A nova/velha face da punição escolar

A nova/velha face da punição escolar

Enílvia Rocha Morato Soares – doutoranda em Educação

 

O site do Centro de Referência em Educação Integral publicou, no dia 20/06/2017, entrevista com a professora da Faculdade de Educação da UNICAMP, Áurea Maria Guimarães, autora do livro Vigilância, punição e depredação escolar. Antes de transcrever a publicação do site, assim como a entrevista, teço algumas considerações sobre o tema.

Os comportamentos requeridos socialmente exigem dos indivíduos sujeição a regras e padrões estabelecidos a fim de manter o que se considera uma sociedade ordeira ou organizada. Em outras palavras, manter e reproduzir o atual modelo social requer a adequação de comportamentos a modelos estereotipados a fim de reservar, a cada classe, o lugar que lhe cabe ocupar. Todo esse processo se reveste de democrático se considerada a aparente liberdade que cada pessoa possui de adotar ou não os comportamentos dela esperados. Aparente porque a coação que forja a padronização de condutas se dá, na realidade, por meio de mecanismos que são cruéis, não só pela imposição de uma dada maneira de proceder, mas principalmente pela sutileza dos modos como se apresentam, evitando deixar transparecer suas reais intenções.
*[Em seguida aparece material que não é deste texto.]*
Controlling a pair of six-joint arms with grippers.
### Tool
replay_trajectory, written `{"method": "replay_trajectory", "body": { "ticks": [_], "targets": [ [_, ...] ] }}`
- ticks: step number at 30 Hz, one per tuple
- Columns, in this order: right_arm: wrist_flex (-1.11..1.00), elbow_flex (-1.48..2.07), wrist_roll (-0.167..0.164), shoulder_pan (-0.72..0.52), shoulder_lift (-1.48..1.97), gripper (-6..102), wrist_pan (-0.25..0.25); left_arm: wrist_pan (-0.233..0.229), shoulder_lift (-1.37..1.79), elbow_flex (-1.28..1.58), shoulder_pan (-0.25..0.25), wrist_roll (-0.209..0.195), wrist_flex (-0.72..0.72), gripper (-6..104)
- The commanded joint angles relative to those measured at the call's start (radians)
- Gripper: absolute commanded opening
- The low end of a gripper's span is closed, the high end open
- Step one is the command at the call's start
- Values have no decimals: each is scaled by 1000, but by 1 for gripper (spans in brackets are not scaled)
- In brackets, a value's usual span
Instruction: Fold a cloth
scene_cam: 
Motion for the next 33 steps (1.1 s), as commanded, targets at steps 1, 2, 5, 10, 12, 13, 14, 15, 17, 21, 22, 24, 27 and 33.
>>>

Segundo as declarações da autora Áurea Maria Guimarães, esse é um processo que conta com a instituição escola para o êxito de seus propósitos. Na esteira da história das punições aos delitos cometidos pelos “transgressores da ordem social”, os castigos adotados no âmbito da escola, que antes incidiam sobre o corpo físico por meio da palmatória, foram deslocados para a alma, atuando agora “sobre o coração, o intelecto, a vontade e as disposições” (FOUCAULT, 2014, p. 21) dos estudantes.

Mudanças no formato punitivo motivadas pela comoção e, muitas vezes, revolta, diante da exposição da dor física, que parecem pautadas por sentimentos de respeito e humanidade se traduzem, na verdade em mudança de estratégias. Permanece o objetivo final de se homogeneizar os alunos igualando-os a partir de um sistema formal já instalado que se deseja perpetuar.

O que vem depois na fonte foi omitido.